祈り 猫 コウモリ クオリア

 慈悲の瞑想というのをしている。気持ちがいい。要は「祈り」なんだけれど、α波がどうのとかオキシトシンがどうのとかで、リラックス効果がある。「生きとし生けるものが幸せでありますように」と心の中で念じる。無料で気分が良くなるのでお得だと思う。
 
 布団に寝転んで慈悲の瞑想をすることが多いんだけれど、横に飼い猫がいることが多い。いつも喉のあたりをくすぐっているんだけれど、慈悲の瞑想をしながらくすぐると、心なしかいつもより喜んでいる気がする。気のせいかな?と思って腹の上に猫を乗せると、いつもなら嫌がるのに恍惚の表情を浮かべている。

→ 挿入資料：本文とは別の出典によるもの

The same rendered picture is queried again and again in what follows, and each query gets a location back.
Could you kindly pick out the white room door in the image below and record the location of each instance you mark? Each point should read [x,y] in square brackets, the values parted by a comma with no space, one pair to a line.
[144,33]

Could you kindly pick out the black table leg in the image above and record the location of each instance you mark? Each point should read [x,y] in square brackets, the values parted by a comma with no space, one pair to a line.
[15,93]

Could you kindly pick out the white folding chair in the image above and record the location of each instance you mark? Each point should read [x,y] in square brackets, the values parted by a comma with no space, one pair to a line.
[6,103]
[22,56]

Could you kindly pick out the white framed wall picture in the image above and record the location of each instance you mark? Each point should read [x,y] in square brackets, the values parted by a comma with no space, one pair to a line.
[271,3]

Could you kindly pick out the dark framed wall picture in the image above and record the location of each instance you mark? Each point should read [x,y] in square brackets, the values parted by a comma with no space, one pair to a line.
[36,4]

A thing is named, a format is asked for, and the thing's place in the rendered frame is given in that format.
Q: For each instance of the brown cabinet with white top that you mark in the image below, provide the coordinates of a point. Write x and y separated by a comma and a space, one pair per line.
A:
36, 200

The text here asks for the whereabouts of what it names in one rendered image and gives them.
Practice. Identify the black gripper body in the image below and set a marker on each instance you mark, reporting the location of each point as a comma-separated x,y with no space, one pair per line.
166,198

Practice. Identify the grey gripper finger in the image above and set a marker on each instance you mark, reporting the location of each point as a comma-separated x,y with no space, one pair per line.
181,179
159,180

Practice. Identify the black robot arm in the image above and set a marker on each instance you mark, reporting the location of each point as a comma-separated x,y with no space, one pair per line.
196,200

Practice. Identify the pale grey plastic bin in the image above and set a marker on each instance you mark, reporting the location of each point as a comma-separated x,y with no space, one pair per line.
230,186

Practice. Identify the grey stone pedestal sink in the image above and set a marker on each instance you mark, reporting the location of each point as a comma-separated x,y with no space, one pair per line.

 こういうことが何度かあったので調べてみると、猫は飼い主の感情に敏感らしい。昔読んだ速読英単語にも、落ち込んでいる飼い主を撫でに来た猫の話が載っていた気がする。慈悲の瞑想をしながら撫でているので、いつもより手つきが優しいとか、ただの僕の思い込みとかもありそうだが、動物って地震とか天気を予知したり、人間には感知できないことも感知するので本当にそういうことがあるのかもしれない。

 トマス・ネーゲルという哲学者に「コウモリであるとはどのようなことか」という有名な論文がある。コウモリは眼が退化している代わりに、洞窟に反射する超音波で「認識」している。コウモリの主観的経験は、人間には絶対に想像もできない。